#### Required action
Examine each line in the records below for the word "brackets". Report how many lines contain it, and nothing else.
(Data shown begins)
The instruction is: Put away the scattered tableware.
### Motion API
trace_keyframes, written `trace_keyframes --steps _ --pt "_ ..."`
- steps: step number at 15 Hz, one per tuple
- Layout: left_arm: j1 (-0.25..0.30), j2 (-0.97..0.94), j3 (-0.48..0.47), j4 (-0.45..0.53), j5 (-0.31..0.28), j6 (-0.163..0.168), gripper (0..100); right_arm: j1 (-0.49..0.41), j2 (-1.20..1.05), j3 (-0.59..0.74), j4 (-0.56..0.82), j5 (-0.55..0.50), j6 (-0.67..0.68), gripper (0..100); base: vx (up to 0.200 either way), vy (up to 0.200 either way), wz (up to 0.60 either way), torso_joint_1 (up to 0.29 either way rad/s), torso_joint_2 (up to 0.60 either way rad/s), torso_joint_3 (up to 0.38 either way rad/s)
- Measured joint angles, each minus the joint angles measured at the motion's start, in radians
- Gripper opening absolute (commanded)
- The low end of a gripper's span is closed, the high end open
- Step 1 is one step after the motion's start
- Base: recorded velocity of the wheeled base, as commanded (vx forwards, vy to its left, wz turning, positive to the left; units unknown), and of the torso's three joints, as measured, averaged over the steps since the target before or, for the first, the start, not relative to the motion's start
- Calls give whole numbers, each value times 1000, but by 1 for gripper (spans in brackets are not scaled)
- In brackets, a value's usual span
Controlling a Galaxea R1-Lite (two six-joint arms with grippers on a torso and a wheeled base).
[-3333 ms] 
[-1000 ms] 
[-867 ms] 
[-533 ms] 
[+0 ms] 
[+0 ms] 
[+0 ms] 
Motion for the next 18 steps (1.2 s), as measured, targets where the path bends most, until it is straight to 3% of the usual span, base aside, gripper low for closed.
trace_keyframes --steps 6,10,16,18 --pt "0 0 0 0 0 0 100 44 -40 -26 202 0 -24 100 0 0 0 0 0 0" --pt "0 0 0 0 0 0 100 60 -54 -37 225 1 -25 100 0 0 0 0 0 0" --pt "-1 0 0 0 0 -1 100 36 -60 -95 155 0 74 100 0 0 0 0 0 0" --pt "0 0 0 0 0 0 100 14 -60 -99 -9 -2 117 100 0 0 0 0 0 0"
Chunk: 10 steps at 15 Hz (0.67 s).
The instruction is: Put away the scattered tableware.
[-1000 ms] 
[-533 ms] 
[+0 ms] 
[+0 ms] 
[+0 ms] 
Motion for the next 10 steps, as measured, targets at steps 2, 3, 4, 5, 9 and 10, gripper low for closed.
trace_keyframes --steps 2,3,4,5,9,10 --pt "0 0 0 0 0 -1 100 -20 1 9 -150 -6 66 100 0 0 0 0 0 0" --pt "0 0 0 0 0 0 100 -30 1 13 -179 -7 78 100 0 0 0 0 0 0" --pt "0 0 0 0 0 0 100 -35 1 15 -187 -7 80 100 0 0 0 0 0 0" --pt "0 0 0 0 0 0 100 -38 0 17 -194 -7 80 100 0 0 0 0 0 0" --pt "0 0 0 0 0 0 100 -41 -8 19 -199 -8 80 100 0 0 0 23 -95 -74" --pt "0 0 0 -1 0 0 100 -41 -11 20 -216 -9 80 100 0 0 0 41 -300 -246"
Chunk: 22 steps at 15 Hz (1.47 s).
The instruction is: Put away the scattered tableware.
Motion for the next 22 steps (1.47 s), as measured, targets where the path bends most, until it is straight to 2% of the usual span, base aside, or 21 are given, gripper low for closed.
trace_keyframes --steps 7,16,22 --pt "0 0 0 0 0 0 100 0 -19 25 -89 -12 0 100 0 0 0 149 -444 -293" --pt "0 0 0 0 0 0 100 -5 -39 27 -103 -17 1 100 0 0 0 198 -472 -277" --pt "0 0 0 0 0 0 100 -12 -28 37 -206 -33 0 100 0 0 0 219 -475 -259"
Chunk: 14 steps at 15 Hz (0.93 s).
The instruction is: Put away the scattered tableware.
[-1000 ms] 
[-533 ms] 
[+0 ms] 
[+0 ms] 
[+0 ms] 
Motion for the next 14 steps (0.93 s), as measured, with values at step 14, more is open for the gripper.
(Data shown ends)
#### Exercise response
2